What this task involves -
Set down, unchanged, the line with "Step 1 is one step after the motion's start" and everything after it through the last line of the data.

[[ Provided material open ]]

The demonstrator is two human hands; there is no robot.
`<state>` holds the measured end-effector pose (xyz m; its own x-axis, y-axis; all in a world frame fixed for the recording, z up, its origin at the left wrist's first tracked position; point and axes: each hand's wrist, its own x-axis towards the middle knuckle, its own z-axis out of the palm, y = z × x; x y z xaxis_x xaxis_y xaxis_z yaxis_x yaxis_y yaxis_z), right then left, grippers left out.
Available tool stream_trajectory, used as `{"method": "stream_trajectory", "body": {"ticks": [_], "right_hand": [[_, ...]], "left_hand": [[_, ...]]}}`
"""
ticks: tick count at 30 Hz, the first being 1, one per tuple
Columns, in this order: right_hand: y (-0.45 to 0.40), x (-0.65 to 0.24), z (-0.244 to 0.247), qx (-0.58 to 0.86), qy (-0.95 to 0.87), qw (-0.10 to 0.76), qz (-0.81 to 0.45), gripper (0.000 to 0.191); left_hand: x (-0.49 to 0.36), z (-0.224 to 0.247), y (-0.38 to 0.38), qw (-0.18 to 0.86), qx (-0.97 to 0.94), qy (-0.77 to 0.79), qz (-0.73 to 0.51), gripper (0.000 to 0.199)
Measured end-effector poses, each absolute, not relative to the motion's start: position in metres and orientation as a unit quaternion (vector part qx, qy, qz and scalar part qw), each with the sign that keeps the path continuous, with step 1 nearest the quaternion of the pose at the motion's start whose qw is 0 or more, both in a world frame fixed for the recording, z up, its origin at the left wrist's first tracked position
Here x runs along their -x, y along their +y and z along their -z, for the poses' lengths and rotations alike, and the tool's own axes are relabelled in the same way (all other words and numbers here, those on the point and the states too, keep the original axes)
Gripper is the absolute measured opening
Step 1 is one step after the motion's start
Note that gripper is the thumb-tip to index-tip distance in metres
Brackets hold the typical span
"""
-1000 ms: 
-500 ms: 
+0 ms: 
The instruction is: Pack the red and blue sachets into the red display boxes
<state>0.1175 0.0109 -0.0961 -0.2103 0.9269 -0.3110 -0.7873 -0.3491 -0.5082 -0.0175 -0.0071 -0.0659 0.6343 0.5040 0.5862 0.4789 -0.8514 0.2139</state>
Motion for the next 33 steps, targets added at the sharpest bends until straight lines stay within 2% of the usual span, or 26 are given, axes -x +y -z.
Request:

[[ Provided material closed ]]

Expected answer -
Step 1 is one step after the motion's start
Note that gripper is the thumb-tip to index-tip distance in metres
Brackets hold the typical span
"""
-1000 ms: 
-500 ms: 
+0 ms: 
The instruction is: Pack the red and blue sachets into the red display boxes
<state>0.1175 0.0109 -0.0961 -0.2103 0.9269 -0.3110 -0.7873 -0.3491 -0.5082 -0.0175 -0.0071 -0.0659 0.6343 0.5040 0.5862 0.4789 -0.8514 0.2139</state>
Motion for the next 33 steps, targets added at the sharpest bends until straight lines stay within 2% of the usual span, or 26 are given, axes -x +y -z.
Request:

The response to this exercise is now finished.